Theory vs. Practice
Young men are more likely than young women to want children. I wonder why?
A very common gender stereotype goes like this: No matter how much feminism tries to convince women otherwise, nearly all women fundamentally desire marriage and children. Men, on the other hand, have to be dragged into marriage, and are routinely “baby trapped” or manipulated into having kids. Enough people buy into this theory — and enough women are apparently brainwashed enough to think it’s funny that their husbands might hate them — that there’s a whole cottage industry of wedding gear playing on the joke that brides are forcing their partners down the aisle. A similar dynamic exists with kids: Women hit a certain age and get baby-crazy; men are just along for the ride.
In reality, young men without children want them more than young women do.
The problem, though, is that while more young men may want children in theory, men with children aren’t doing their fair share of the parenting in practice. And that’s perhaps why fewer young women say they want to have children: They know they’ll be doing most of the work, and shouldering most of the judgment. For many men, it’s less complicated — because men are simply overall less engaged.
Mothers continue to spend much, much more time with their children than fathers, and the gap widens when the time spent isn’t “fun” time playing with kids but physically caring for them. While one in five children lives with a single mother, just 5% live with a single father. And while fathers who live with their children spend nearly 8 hours a week with them, fathers who don’t average 36 minutes (that’s 36 minutes per week, not per day).

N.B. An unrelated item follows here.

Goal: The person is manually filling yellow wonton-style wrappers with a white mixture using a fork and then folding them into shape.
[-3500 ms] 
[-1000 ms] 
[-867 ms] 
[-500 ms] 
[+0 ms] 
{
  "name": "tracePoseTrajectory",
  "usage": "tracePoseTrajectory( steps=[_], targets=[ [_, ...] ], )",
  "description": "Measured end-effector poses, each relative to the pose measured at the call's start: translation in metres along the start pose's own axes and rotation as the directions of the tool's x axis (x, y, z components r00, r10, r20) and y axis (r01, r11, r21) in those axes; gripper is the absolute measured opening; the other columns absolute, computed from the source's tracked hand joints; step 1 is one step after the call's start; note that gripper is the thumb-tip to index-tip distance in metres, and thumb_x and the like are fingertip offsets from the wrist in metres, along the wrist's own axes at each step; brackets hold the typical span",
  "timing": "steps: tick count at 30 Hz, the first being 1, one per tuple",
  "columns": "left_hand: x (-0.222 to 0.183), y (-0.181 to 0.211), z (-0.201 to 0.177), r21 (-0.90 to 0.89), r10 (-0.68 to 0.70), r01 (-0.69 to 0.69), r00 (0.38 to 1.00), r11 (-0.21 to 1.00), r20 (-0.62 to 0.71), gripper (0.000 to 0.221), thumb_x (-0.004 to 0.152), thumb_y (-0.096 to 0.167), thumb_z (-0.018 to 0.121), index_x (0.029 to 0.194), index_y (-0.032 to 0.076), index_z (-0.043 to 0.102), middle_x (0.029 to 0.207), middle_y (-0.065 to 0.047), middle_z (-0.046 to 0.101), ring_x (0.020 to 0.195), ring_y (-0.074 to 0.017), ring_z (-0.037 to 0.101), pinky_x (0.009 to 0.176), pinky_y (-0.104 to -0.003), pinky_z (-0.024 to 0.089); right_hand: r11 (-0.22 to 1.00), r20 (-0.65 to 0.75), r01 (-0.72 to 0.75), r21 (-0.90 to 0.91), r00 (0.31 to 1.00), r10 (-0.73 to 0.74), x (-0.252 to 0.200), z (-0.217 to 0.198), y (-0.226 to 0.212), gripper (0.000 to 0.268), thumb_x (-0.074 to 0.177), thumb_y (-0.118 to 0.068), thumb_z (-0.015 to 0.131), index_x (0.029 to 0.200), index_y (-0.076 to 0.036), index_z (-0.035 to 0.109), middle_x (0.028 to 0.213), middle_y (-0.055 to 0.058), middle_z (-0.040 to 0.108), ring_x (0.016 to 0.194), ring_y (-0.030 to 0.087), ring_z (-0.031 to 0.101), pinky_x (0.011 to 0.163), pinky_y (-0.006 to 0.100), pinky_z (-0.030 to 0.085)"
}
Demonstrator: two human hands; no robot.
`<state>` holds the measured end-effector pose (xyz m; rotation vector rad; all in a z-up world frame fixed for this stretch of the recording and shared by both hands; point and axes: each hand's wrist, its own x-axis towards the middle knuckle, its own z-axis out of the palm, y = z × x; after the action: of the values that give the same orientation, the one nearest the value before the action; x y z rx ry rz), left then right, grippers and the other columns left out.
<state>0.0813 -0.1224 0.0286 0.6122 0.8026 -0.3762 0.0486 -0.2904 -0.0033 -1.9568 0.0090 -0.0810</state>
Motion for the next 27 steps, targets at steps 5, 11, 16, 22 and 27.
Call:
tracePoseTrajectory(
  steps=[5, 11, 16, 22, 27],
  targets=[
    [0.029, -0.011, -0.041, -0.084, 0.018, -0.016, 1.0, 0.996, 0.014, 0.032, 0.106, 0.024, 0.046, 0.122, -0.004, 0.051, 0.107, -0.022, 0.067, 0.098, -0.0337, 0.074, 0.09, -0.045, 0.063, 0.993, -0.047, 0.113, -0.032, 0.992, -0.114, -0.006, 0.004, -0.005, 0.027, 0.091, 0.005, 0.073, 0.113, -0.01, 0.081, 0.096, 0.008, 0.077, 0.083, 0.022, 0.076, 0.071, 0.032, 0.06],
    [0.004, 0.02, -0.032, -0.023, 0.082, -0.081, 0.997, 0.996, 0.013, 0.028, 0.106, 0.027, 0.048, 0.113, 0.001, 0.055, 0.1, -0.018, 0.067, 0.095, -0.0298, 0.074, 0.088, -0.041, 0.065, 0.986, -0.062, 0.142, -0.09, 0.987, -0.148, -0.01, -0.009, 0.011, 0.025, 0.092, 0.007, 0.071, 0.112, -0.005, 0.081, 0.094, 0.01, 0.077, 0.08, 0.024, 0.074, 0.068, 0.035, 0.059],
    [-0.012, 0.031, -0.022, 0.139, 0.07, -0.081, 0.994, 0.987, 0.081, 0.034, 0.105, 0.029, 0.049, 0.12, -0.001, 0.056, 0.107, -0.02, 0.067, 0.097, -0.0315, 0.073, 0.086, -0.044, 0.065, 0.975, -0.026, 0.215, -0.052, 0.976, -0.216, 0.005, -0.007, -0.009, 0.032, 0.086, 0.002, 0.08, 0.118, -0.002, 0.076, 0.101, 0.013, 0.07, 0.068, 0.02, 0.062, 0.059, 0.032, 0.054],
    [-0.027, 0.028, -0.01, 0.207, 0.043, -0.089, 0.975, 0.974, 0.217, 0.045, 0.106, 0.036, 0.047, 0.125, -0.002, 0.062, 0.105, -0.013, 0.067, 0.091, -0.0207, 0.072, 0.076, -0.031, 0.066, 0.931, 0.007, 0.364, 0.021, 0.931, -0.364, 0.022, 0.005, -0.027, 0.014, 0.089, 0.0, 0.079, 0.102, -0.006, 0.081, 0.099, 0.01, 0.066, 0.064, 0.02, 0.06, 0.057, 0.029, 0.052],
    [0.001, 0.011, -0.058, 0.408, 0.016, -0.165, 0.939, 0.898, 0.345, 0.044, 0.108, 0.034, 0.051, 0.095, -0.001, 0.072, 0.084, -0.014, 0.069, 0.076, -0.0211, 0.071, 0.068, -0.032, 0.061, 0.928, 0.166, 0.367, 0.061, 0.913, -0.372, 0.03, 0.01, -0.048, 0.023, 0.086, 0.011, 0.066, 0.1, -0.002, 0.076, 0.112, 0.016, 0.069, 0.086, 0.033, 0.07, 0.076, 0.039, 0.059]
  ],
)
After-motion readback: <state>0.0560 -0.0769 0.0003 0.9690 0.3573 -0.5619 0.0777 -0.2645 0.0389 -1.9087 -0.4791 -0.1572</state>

Mothers are more likely than fathers to say that parenthood is harder than they expected it to be, and that they are tired and stressed out. No wonder: They’re doing much more of the actual parenting. They worry more about their children. They say that they feel more judged for their parenting choices, by friends, family members, strangers, and even people online (fathers, by contrast, are more likely to say they feel judged by their spouse — the one person who actually sees their parenting in action. Hmm). And while mothers and fathers alike generally concede that mothers do more when it comes to childcare tasks, fathers are more likely than mothers to say that they share tasks equally. Time use surveys, though, give us data over perception, and it turns out that mothers’ perceptions are more accurate.